[TASK]: This exercise calls for a copy of every line in the listing below that carries the word "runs".

[DATA FOR THE TASK]:
------------------------------------
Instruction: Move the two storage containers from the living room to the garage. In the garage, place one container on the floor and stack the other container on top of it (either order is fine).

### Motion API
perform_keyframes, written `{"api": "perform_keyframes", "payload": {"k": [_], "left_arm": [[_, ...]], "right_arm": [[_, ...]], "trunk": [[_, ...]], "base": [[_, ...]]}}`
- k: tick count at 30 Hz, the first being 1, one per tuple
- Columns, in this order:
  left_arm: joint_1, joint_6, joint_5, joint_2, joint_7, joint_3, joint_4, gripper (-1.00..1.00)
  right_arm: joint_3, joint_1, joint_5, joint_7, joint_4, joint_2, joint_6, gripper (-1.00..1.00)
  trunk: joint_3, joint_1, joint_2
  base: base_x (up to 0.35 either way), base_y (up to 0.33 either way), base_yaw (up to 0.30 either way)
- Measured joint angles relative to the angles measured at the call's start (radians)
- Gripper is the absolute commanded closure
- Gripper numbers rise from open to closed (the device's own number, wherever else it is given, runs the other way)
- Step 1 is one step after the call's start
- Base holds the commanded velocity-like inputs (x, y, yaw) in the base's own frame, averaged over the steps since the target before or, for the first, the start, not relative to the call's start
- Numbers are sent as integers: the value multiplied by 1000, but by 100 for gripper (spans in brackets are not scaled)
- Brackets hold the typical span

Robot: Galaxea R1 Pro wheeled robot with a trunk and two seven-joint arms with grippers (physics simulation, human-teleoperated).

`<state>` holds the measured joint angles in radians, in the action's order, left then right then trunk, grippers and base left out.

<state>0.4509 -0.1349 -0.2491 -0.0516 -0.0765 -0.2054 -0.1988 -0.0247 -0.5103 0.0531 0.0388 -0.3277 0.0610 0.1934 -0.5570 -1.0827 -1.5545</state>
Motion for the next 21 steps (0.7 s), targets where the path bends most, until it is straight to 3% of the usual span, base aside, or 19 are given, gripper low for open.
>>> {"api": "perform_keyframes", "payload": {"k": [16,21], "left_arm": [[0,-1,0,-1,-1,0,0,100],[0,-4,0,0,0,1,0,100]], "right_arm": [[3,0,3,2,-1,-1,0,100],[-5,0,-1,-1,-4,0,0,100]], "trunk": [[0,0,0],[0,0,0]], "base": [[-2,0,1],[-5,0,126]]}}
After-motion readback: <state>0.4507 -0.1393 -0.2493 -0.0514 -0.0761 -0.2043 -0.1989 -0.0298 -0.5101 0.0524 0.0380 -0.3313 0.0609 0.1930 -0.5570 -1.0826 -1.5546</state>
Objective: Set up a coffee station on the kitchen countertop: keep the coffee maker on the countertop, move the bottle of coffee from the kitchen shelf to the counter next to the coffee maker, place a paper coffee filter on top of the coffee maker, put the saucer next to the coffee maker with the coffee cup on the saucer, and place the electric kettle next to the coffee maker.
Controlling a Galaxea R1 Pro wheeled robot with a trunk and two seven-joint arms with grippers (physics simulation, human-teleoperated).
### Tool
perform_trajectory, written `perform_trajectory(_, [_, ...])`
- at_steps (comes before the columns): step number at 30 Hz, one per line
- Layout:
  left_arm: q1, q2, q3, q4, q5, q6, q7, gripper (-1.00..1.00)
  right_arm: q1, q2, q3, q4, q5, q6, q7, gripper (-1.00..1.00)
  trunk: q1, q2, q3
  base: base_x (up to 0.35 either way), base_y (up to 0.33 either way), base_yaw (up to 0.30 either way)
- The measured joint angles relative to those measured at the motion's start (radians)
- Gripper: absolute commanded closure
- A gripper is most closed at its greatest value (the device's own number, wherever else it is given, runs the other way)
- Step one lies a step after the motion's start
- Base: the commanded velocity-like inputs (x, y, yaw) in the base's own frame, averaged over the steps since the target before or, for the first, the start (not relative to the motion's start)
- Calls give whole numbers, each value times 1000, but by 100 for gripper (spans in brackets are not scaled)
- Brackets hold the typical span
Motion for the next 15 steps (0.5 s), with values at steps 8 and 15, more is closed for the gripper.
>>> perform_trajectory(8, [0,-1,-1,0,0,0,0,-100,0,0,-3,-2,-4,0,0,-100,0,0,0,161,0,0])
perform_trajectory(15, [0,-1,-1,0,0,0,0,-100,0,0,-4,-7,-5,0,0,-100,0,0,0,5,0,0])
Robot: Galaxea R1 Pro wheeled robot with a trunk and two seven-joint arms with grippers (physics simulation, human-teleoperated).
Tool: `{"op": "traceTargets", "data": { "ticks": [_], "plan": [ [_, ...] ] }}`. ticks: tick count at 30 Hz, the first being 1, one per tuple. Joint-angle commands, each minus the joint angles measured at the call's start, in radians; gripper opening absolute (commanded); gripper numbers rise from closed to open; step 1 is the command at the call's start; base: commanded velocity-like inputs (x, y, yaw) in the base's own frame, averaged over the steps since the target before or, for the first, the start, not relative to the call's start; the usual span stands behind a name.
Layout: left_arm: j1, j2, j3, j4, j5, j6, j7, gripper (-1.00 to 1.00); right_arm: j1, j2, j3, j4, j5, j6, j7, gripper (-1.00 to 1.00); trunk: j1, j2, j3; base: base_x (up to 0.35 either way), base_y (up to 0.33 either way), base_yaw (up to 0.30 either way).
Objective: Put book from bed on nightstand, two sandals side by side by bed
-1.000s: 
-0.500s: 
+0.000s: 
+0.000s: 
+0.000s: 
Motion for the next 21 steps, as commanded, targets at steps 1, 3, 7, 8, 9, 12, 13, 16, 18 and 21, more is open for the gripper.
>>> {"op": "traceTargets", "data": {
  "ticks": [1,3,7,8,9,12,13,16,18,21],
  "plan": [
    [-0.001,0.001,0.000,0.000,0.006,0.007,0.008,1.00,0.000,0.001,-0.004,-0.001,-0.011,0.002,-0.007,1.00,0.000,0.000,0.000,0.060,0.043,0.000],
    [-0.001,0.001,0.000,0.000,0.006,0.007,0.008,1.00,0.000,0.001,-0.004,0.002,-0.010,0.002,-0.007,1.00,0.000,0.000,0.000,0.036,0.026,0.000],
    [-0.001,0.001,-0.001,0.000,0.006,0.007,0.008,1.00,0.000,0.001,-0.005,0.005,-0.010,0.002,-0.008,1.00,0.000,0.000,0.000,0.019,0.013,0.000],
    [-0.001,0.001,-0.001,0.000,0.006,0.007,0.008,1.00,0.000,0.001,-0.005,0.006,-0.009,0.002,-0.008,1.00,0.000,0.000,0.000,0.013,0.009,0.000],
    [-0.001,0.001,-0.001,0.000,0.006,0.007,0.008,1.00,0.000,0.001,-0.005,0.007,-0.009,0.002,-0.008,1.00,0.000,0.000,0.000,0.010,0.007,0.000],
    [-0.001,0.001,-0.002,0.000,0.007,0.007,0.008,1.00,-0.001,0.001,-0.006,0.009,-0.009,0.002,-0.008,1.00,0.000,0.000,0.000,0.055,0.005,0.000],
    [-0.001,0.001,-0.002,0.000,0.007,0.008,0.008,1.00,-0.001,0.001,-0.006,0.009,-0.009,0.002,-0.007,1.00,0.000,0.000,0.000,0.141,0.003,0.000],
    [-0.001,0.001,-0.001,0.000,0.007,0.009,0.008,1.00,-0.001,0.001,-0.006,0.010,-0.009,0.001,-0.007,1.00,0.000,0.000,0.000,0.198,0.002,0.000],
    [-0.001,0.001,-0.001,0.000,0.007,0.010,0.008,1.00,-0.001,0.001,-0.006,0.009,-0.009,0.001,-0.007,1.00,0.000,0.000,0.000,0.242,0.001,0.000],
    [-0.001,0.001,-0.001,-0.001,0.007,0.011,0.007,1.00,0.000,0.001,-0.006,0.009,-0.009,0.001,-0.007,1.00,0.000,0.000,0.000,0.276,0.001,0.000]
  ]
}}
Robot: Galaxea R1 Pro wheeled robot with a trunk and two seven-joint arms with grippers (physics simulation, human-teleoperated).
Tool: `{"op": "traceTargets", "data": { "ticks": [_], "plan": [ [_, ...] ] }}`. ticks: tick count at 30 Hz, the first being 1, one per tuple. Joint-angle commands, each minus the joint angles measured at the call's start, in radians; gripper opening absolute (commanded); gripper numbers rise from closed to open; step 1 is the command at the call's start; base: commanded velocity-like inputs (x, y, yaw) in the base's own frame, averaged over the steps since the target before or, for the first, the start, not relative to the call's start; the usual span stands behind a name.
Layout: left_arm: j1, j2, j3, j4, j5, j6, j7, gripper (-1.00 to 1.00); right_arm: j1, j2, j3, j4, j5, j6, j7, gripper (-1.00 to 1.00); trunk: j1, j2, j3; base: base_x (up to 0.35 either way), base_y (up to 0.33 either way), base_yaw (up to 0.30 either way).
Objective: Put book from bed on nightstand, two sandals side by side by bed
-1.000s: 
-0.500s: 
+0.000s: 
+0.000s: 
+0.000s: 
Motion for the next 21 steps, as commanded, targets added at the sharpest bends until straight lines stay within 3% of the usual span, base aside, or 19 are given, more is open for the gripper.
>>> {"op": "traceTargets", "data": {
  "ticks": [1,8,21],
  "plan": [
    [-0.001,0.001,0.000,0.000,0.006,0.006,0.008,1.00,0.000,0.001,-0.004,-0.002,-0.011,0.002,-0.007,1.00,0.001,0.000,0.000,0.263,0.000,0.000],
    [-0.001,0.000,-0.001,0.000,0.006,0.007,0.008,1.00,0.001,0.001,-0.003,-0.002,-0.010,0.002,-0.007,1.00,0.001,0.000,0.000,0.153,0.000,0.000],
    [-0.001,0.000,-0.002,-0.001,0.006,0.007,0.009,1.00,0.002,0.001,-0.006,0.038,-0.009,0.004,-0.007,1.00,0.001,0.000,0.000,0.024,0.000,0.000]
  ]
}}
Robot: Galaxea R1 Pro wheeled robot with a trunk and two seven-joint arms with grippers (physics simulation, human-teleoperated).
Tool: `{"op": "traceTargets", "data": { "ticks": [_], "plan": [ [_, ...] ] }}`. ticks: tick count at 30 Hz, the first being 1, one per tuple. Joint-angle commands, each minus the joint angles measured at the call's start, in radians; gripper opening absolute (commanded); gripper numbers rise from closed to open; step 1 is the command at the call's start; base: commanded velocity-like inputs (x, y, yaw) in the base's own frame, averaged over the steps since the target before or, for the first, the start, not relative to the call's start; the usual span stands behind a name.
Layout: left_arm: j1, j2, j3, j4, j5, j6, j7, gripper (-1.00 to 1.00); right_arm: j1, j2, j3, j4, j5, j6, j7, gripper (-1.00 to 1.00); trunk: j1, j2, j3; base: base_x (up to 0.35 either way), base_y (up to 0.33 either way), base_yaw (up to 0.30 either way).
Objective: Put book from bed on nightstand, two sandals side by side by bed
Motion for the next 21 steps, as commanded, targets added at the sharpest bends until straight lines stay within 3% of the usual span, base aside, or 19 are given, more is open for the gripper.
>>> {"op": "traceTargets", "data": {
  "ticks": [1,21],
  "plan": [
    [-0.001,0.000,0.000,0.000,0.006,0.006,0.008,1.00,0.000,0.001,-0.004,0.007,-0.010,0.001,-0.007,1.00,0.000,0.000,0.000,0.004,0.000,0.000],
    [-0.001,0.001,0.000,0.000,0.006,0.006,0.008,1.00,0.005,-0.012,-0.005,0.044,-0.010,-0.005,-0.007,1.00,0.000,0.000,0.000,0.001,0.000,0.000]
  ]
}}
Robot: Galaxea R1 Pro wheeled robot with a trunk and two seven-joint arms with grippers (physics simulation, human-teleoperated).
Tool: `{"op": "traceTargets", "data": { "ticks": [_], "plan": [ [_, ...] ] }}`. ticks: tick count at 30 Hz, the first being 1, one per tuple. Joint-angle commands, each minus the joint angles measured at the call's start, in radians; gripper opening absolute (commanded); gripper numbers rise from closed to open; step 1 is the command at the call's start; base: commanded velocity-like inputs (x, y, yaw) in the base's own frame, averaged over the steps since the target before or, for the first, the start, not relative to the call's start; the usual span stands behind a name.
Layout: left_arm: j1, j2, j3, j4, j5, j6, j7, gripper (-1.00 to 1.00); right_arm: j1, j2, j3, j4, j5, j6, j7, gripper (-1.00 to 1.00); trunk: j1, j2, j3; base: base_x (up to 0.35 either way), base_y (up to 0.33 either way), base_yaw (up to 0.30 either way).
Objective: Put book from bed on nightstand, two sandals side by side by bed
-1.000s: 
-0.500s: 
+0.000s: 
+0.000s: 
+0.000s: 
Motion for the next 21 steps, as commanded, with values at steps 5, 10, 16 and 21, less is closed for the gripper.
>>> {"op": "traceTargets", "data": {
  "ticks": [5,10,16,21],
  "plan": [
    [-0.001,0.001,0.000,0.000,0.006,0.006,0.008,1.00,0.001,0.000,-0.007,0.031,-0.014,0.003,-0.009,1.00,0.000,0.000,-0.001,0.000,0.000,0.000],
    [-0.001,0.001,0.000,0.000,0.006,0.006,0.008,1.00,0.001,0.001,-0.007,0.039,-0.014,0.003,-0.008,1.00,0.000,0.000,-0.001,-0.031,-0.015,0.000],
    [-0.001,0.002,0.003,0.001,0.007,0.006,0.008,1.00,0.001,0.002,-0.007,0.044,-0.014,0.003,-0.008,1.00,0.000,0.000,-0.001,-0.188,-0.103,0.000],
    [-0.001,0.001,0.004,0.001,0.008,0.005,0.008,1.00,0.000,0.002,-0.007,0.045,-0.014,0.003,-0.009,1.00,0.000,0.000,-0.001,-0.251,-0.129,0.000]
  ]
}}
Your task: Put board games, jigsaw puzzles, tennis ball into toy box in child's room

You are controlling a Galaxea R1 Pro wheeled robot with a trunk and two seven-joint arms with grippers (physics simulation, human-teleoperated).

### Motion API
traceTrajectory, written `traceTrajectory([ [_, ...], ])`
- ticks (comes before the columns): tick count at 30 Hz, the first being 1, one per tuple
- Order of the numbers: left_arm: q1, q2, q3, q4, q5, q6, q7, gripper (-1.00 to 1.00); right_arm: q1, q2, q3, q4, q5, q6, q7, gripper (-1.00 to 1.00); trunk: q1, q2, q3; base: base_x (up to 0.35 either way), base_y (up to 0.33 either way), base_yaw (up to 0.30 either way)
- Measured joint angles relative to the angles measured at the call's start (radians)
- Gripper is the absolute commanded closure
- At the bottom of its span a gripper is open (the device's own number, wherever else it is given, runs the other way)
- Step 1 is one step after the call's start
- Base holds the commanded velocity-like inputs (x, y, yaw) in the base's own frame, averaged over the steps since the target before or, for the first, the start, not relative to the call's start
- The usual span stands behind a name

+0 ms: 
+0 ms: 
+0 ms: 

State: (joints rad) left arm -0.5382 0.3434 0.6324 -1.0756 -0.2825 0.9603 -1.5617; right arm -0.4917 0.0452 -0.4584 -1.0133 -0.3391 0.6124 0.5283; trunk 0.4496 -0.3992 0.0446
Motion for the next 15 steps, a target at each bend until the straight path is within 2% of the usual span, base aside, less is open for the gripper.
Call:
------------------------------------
[SOLUTION BELOW]:
- Gripper numbers rise from open to closed (the device's own number, wherever else it is given, runs the other way)
- A gripper is most closed at its greatest value (the device's own number, wherever else it is given, runs the other way)
- At the bottom of its span a gripper is open (the device's own number, wherever else it is given, runs the other way)

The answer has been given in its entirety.